West Nile virus can cause severe, life-threatening complications, and a Hoyt woman who is struggling to return to some semblance of normal two years after contracting the disease hopes to get that message out to more people.
Susan White was officially diagnosed with West Nile virus in 2016, but the 62-year-old said she apparently first contracted it in September 2015 when she ended up in an area hospital with symptoms that weren’t specific enough to bring about the correct diagnosis.
At that time, medical professionals didn’t always consider West Nile when making a diagnosis, and White said she’s convinced both the medical community and the general public still don’t always tune in to the severe side of the virus.
White and her husband, Paul White, each contracted the severe form of West Nile — called neuroinvasive disease — in the past two years. Paul White had significant health challenges, but they lasted a shorter period of time and he recovered more easily than his wife.
“I was paralyzed. My stomach was paralyzed, my intestines were paralyzed,” she said, adding that the paralysis, listed by the Centers for Disease Control as one of multiple potential severe symptoms, impacted her entire body. White is just grateful that it didn’t affect her diaphragm, which impacts breathing and is one of the reasons some people die when they are affected by neuroinvasive West Nile.
“Until it hits you, you really don’t understand,” White said.
She’s still going to physical therapy and is considered disabled. Her husband is back at work and doing well, she said. His severe symptoms showed up as an all-over body rash and then, when he was on a business trip, such severe confusion that he didn’t know where he was or what he was doing there. Paul White ended up in a Chicago hospital, where he was diagnosed with West Nile virus.
White said in her in-depth studies of West Nile and associated research, it seems that those who suffer with paralysis have the most lingering affects from the disease.
Her journey hasn’t been as easy as her husband’s. For more than a year, she lost control of many muscle functions, unable even to button her clothes.
“For the first year, I actually felt better because everything was numb,” White said. “Then I couldn’t screw in a light bulb; I couldn’t lift my arms. Finally they sent me to an MS (multiple sclerosis) spinal cord therapist.”
That treatment has helped White to understand what she’s going through, and she’s doing therapy to rebuild her muscles. Although she jokes about losing so much body mass and being “scrawny,” White carefully backs away from any photographs.
Still, she’s grateful every day to still be in the fight.
“If you give up, you die,” she said. “”Every day’s a gift to me.”
Along with getting well, White fights to get people to understand that West Nile virus can be serious. That’s also the goal of the Shawnee County Health Department, which released information on Wednesday that the number of West Nile virus cases is up by one this year with weeks still left in the mosquito season.
Four cases of West Nile virus have been reported in Shawnee County in 2017, and at least one of the cases resulted in severe disease. According to the CDC, Kansas has reported 14 West Nile virus cases through October, with five of those severe disease.

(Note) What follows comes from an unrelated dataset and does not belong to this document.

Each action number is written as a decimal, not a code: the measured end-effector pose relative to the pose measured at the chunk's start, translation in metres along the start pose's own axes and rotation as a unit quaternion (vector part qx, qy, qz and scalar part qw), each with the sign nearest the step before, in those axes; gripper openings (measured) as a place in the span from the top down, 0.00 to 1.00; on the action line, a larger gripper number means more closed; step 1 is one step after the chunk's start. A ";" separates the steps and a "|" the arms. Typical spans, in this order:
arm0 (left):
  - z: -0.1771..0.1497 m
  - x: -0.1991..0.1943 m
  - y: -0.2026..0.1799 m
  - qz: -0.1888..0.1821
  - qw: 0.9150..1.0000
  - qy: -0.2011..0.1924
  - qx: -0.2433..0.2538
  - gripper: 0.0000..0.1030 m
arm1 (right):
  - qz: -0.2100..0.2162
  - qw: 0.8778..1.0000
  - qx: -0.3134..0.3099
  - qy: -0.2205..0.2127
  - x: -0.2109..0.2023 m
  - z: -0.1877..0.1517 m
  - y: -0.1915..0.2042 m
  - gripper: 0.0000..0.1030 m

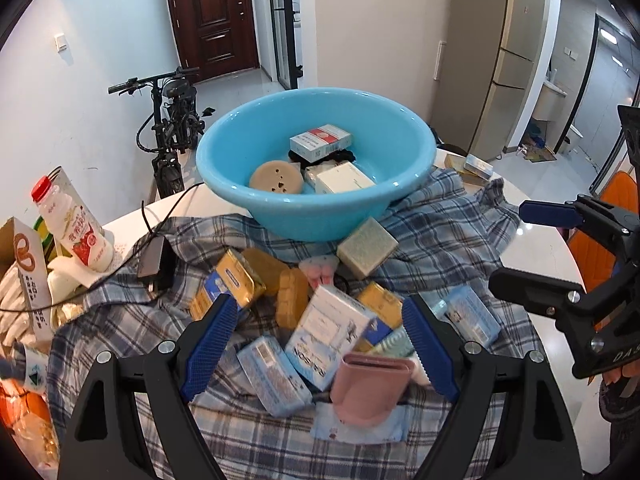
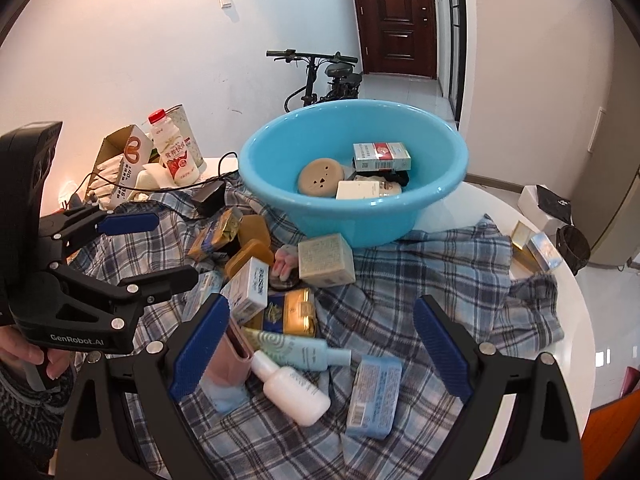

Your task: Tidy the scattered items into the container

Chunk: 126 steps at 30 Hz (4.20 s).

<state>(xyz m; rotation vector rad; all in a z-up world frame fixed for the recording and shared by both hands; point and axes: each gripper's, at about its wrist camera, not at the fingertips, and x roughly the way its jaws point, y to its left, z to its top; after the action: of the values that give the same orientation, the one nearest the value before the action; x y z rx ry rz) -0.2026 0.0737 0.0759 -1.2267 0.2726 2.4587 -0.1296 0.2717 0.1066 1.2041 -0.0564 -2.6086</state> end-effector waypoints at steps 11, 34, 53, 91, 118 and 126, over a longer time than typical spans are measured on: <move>-0.050 -0.024 -0.014 0.013 0.999 -0.043 -0.016 0.16 | 0.002 0.999 -0.004 -0.038 -0.020 -0.042 0.020 0.09; -0.147 -0.038 -0.017 0.062 0.990 -0.112 -0.058 0.16 | -0.046 0.990 0.014 -0.133 -0.034 -0.122 0.035 0.03; -0.193 -0.042 -0.026 0.104 0.976 -0.178 -0.076 0.16 | -0.100 0.964 -0.031 -0.245 -0.043 -0.163 0.058 0.01; -0.214 -0.062 -0.023 0.173 0.932 -0.297 -0.116 0.00 | -0.109 0.954 -0.024 -0.279 -0.043 -0.178 0.052 0.01; -0.214 -0.060 -0.025 0.157 0.936 -0.296 -0.109 0.00 | -0.140 0.951 0.004 -0.276 -0.045 -0.178 0.043 0.01; -0.214 -0.061 -0.026 0.158 0.935 -0.296 -0.110 0.00 | -0.140 0.951 0.004 -0.277 -0.045 -0.178 0.043 0.01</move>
<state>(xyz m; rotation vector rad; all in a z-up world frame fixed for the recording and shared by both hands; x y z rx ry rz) -0.0031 0.0109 -0.0044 -0.4797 0.0218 3.0655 0.0417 0.2551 0.0299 0.4703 -0.0039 -3.1175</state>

Although 2017 shows Shawnee County up by just one West Nile virus case, Craig Barnes, spokesman for the Shawnee County Health Department, said the agency wanted to use the opportunity to remind people to be careful.
“When we see an increase, that’s when we’ll make sure we get out that public notice to the community so they can start taking steps as much as they possibly can to prevent the spread of that disease and the contraction of that disease,” he said.
Most people who contract West Nile virus, or about eight out of 10, have no symptoms, but severe disease occurs in one in 150 cases, according to the Centers for Disease Control.
Symptoms of neuroinvasive illness include high fever, headache, neck stiffness, stupor, disorientation, coma, tremors, convulsions, muscle weakness, vision loss, numbness and paralysis, the CDC said. About one in 10 of those who develop severe illness die.
White has to refrain from stopping people working outside to tell them to cover up and use appropriate bug sprays, those that are approved by the Environmental Protection Agency and contain Deet-type chemicals.
“I wear shirts all the time, and people will come up and ask me about it,” she said. “I tell them just be careful. Don’t go out at dawn and dusk. Spray yourself. I protect myself now, even though I’m supposed to be immune.”
To prevent mosquito bites, the health agency recommends:
- Use an Environmental Protection Agency (EPA) approved insect repellent
- Wear long-sleeved shirts and long pants
- Stay inside
- Limit your time outside at dawn and dusk when mosquitoes are most active
- The agency also encourages people to dump any standing water around their property, as those create mosquito breeding grounds.